Guilford did not want to pass. They ran misdirection play after misdirection play. They lied only about which way they wanted to run. And when they did pass, it was as short a throw as possible to a wideout with speed. Quarterback Matt Pawlowski played like a glorified running back so often that I smiled when the press box announced his runs as “QB keepers.”
Whatever lies they told, they worked early. Guilford jumped out to a 14-0 lead — surprising since Bridgewater looked decent in their first two conference contests. The stats told a story that no one in attendance would believe. Guilford led by two touchdowns, but didn’t really make a stop for the rest of the half. Bridgewater ran down Guilford’s defense and looked really good doing it. They exposed Guilford at every hole imaginable with a myriad of rushers and, when forced into passing downs, exposed Guilford’s corners as well.
Bridgewater’s first touchdown drive energized them. They began blowing up obvious screens and stacking the line of scrimmage. They dared Guilford to lie to them; the Eagles practically begged the Quakers to pass. Guilford College could not.
Bridgewater tied the score at 21 before taking a possession much deeper than expected to end the second quarter. In a mere 24 seconds, they crossed the 50 and looked poised to put up a workable Hail Mary. The way the game had progressed, the crowd actually seemed nervous it would work. But time worked against the Eagles and Guilford escaped with a tie at the half.
That score, in and of itself, lied to the crowd. Bridgewater had been the much better team going into the break, and the second half started ominously for the Quakers. Bridgewater QB Matthew Pisarcik began passing, an unexpected twist for the Guilford defense. The running game had been working so well, but the Eagles adjusted anyway.
It worked. The passing game gained chunks of yardage while Bridgewater sprinkled in five-yard runs.
Both teams ran the no-huddle offense for most of the game — an effective tool to keep defenses on their toes. It worked most effectively for Bridgewater when they threw over the top, but on three different occasions they dropped passes either in or near the end zone.
Therein lay the lie.
Bridgewater’s momentum, the huge swing that moved the Guilford lead to nothing, also led them to their downfall. Instead of pounding the Guilford defense, they tried to fool the world into thinking they could pass. It led to lengthy possessions that ultimately failed.
Meanwhile, Guilford stuck to what they knew. QB runs and short passes ruled the day. Josh Schow ran for one of his three touchdowns to take his team to another 14-point lead, 35-21. Guilford’s final scoring drive looked like a dagger — it took four minutes off of the clock, leaving 4:19 to go. Bridgewater would have to score quickly and get either an onside kick or an incredibly quick stop to have any chance.
That’s exactly what Bridgewater got. After struggling through the fourth quarter, the ball deceived us. They marched down the field to an easy score, got the onside kick and marched down the field again. Down 35-28, they moved the ball inside the Guilford 10-yard line.
Then it happened: the biggest lie of them all.
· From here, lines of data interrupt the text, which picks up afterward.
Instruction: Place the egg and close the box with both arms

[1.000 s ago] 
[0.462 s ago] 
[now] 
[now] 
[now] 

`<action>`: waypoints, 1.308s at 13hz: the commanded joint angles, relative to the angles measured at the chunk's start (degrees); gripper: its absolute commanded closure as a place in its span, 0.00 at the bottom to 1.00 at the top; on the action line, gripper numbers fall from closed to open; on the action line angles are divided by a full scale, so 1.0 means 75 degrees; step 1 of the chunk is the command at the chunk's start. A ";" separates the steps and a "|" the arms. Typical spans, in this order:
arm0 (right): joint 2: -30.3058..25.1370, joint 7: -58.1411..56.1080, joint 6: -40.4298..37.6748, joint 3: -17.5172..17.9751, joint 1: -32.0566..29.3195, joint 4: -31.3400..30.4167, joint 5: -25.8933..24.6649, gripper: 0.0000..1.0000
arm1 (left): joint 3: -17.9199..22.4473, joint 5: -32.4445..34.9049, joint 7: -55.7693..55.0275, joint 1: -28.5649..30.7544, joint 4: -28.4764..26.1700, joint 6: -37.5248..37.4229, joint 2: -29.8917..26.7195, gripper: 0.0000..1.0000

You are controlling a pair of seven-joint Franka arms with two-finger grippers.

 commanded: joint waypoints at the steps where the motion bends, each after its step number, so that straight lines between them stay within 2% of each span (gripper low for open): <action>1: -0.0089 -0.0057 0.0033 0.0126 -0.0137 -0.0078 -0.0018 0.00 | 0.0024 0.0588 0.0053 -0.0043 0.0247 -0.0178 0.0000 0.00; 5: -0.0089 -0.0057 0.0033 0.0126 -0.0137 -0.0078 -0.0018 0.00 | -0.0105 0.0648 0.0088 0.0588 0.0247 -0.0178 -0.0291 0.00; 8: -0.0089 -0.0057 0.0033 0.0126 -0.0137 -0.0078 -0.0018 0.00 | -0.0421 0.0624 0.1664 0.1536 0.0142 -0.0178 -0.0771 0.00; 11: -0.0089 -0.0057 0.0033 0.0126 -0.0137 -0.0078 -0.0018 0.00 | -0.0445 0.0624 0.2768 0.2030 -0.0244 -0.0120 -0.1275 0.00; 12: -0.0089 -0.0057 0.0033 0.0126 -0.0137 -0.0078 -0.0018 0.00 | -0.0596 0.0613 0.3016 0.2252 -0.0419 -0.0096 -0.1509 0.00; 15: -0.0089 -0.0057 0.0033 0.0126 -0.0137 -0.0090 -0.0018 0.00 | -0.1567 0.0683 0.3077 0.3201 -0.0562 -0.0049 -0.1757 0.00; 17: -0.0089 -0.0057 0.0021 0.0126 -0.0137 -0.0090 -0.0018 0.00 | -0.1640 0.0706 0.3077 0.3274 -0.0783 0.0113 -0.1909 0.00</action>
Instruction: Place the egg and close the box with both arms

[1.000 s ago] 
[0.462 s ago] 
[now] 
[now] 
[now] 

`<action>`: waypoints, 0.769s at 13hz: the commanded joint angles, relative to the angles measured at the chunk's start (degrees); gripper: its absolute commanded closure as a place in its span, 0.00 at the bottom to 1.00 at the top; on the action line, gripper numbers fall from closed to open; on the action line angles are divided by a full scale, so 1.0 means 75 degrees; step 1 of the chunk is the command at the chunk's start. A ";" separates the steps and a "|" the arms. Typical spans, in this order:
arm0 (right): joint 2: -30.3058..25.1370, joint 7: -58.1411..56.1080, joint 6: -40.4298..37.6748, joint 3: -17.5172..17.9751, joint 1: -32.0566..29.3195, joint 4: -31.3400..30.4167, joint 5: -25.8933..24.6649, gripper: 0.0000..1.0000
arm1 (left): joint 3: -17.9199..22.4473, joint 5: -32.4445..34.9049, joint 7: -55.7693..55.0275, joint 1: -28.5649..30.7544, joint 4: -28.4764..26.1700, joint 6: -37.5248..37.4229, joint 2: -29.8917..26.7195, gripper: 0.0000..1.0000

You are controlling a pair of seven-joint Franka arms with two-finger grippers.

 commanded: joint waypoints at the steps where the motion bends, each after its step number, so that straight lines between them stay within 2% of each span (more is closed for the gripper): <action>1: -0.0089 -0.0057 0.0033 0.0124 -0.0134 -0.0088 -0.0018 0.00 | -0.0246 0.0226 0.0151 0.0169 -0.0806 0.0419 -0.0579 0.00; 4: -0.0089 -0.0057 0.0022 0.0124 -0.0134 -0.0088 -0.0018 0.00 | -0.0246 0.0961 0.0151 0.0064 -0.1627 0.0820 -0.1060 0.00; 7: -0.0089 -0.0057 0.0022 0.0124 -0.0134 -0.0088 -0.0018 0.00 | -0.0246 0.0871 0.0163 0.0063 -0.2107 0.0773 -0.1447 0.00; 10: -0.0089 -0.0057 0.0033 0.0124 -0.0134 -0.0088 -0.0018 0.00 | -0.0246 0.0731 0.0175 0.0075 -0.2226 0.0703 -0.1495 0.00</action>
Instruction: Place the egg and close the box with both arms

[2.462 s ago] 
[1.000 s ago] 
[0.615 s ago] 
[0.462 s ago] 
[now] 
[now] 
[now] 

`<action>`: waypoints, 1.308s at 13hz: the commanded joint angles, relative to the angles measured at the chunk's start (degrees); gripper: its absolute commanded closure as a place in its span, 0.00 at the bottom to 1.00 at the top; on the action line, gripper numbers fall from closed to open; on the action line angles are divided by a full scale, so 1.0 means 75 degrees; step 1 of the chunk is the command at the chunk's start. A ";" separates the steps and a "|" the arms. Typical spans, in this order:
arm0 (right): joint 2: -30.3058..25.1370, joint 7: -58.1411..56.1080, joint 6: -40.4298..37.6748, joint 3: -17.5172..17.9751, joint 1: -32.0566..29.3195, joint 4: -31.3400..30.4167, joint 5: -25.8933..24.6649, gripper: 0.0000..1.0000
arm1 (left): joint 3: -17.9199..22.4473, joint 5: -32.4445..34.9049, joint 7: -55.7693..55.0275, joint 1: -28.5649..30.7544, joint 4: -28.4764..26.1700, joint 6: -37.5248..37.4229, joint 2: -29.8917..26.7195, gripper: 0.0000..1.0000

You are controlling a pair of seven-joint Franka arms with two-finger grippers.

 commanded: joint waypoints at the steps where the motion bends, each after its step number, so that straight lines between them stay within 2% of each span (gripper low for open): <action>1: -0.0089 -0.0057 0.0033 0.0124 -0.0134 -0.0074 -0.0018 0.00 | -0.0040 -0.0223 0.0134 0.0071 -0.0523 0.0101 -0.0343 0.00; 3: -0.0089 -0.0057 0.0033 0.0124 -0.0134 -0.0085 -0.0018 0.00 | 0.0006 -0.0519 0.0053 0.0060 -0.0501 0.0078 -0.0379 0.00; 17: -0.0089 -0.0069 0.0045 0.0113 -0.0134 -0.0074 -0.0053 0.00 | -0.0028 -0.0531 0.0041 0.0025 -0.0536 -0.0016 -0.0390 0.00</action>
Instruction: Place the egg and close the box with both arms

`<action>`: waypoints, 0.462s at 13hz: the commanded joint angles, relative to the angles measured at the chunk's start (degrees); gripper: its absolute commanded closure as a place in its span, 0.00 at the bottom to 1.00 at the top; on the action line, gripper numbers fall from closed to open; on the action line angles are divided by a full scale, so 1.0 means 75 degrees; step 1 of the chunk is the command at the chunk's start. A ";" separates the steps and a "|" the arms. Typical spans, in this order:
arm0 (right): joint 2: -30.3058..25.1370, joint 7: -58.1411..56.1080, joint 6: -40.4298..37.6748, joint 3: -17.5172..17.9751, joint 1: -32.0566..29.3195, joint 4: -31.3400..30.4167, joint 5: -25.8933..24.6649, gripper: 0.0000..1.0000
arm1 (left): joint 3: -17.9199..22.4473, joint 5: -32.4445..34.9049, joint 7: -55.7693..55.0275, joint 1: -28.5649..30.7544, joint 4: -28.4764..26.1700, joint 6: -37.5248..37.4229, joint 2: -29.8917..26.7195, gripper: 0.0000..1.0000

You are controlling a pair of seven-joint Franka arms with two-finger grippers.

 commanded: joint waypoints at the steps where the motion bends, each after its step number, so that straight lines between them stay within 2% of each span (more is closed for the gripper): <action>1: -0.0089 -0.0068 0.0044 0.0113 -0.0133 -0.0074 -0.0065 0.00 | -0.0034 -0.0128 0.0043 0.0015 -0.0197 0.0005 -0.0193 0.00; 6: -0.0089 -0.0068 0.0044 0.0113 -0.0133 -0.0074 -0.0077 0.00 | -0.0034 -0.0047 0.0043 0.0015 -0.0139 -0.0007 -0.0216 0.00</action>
In a game dominated by offense, Guilford made two consecutive stops to the middle of the field. Bridgewater abandoned the misdirection and the passing game that had fooled Guilford. They went to the simplest play in the game.
They dove. And they lost. The Quaker defense shouted and jumped about joyously, their previous foibles forgotten. They were the game’s heroes.
The crowd ate the scene up — who wouldn’t? The game’s most exciting play had fooled us all into believing that defense beats all. That’s good football.
Momentarily, football convinced us that defense existed and for that brief moment, everyone in the stadium understood the game perfectly. For two Division III programs, we asked only for good football. They provided the truth.